EXERCISE GOAL | Look below for the line containing "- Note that" and the line containing "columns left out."; repeat exactly those two lines and all lines between them, and nothing else.

DATA PROVIDED |
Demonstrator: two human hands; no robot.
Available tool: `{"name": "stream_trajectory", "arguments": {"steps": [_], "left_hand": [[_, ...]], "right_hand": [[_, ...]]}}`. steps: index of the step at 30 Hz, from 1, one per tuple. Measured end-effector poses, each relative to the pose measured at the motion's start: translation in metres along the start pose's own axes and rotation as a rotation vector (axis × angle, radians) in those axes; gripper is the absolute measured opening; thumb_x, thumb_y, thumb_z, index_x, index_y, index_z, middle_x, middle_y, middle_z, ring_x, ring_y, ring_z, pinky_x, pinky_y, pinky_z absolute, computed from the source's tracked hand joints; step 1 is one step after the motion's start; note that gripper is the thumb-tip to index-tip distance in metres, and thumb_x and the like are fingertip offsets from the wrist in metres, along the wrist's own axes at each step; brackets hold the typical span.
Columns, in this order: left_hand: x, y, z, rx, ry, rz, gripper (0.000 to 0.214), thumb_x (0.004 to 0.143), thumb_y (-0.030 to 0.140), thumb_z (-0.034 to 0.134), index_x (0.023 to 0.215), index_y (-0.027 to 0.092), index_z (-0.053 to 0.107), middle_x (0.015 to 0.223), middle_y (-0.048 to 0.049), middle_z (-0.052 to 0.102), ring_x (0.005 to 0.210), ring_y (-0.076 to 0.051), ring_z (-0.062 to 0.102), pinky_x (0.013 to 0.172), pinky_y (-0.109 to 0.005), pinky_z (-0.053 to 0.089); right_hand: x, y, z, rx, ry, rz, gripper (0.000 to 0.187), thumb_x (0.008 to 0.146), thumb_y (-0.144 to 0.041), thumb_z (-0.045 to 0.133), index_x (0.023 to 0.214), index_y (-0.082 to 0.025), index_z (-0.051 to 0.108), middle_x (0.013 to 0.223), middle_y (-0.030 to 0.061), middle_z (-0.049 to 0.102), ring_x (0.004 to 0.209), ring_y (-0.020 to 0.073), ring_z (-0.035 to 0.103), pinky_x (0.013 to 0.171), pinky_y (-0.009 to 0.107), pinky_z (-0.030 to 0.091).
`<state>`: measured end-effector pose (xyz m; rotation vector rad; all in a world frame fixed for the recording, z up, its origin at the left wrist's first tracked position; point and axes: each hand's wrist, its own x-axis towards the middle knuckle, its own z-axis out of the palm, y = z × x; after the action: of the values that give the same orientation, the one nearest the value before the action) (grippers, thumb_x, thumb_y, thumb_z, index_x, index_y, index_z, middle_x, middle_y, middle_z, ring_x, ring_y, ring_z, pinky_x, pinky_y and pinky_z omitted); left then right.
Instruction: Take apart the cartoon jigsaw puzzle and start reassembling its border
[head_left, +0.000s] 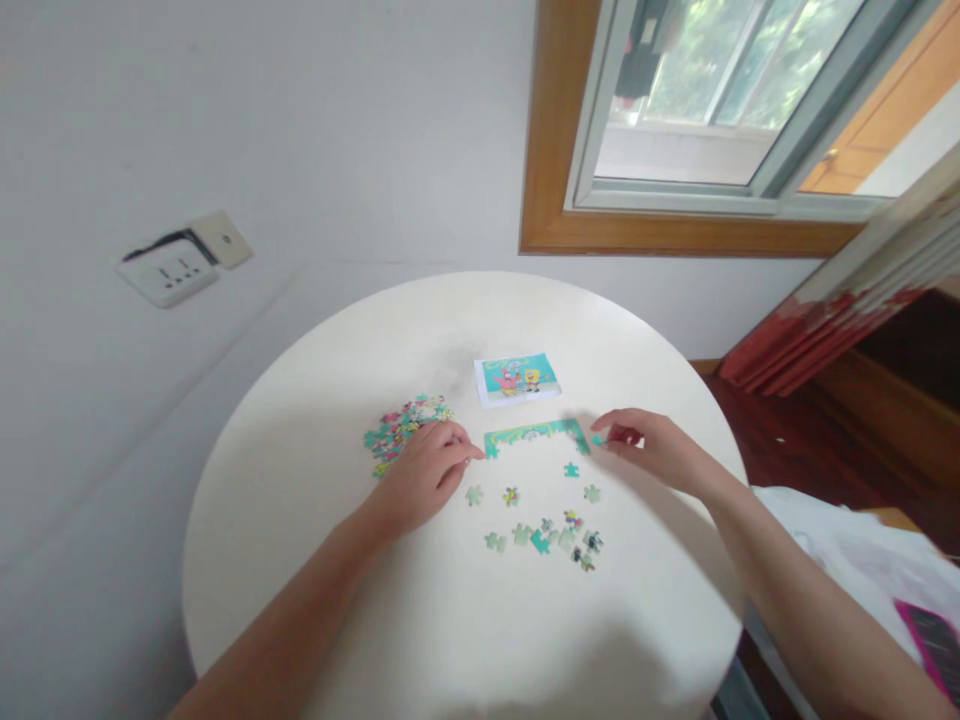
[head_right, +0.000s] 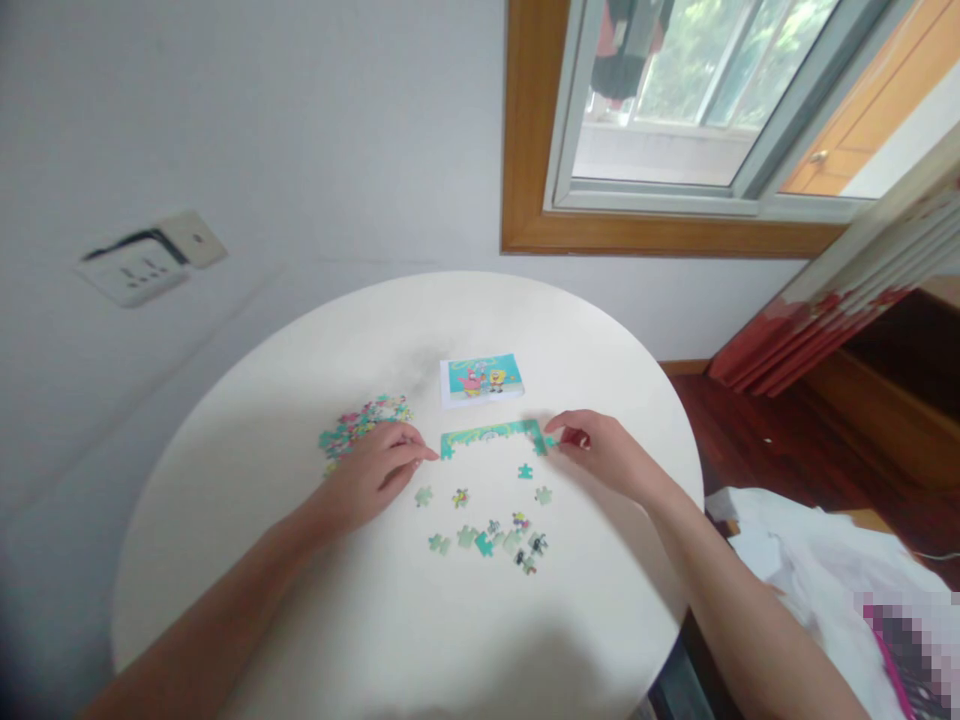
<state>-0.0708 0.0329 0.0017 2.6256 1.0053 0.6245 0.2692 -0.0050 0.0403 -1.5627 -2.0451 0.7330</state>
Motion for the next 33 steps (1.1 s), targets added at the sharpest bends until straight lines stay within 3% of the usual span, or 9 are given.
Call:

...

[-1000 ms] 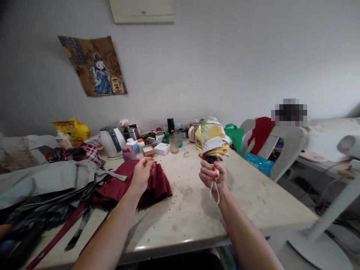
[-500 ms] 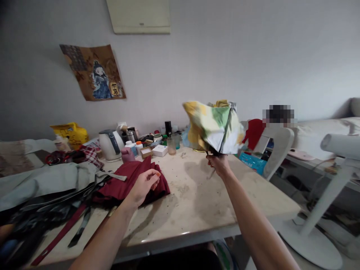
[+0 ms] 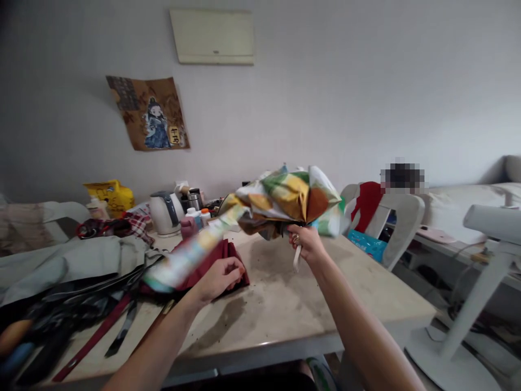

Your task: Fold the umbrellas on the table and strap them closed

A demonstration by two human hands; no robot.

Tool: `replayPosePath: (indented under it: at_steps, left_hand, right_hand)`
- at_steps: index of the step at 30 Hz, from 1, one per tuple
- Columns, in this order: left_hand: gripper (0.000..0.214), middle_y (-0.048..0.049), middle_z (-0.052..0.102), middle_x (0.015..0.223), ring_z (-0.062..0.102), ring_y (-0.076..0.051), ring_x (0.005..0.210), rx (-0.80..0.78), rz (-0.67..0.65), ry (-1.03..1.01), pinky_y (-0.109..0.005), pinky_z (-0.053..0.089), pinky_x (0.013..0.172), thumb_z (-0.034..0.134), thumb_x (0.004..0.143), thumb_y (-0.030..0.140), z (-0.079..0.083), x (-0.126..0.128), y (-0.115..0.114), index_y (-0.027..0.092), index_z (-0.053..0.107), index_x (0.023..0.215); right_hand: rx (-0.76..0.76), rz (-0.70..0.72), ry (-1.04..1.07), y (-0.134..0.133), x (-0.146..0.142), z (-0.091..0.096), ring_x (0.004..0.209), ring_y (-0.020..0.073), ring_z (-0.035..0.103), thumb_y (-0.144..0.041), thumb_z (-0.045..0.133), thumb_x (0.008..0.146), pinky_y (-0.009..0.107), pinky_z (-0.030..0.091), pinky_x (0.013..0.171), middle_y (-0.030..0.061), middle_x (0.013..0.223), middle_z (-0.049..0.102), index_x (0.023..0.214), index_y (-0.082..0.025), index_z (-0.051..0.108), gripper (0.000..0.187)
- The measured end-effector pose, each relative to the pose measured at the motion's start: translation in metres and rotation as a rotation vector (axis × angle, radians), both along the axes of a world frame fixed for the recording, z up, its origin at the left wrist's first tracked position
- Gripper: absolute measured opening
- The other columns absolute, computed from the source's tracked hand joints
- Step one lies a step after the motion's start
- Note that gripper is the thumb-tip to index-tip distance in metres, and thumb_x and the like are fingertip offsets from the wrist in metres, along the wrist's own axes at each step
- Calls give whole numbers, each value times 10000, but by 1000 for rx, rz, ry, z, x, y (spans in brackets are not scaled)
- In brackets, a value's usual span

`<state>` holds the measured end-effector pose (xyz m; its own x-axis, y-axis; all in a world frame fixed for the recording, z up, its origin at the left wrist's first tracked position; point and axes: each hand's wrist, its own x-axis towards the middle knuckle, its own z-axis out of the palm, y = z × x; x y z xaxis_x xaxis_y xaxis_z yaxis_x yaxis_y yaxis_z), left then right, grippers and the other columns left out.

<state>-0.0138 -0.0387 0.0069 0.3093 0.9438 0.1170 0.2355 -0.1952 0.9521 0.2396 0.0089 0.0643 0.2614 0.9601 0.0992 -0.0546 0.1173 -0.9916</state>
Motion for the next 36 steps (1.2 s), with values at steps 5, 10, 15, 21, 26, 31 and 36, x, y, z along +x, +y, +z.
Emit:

SOLUTION FOR THIS PROBLEM |
- Note that gripper is the thumb-tip to index-tip distance in metres, and thumb_x and the like are fingertip offsets from the wrist in metres, along the wrist's own axes at each step
- Calls give whole numbers, each value times 10000, but by 1000 for rx, rz, ry, z, x, y (spans in brackets are not scaled)
- In brackets, a value's usual span

`<state>` holds the measured end-effector pose (xyz m; its own x-axis, y-axis; all in a world frame fixed for the recording, z up, its origin at the left wrist's first tracked position; point and axes: each hand's wrist, its own x-axis towards the middle knuckle, its own z-axis out of the palm, y = z × x; x y z xaxis_x xaxis_y xaxis_z yaxis_x yaxis_y yaxis_z), left then right, grippers and the other columns left out.

That is the complete answer to the exercise.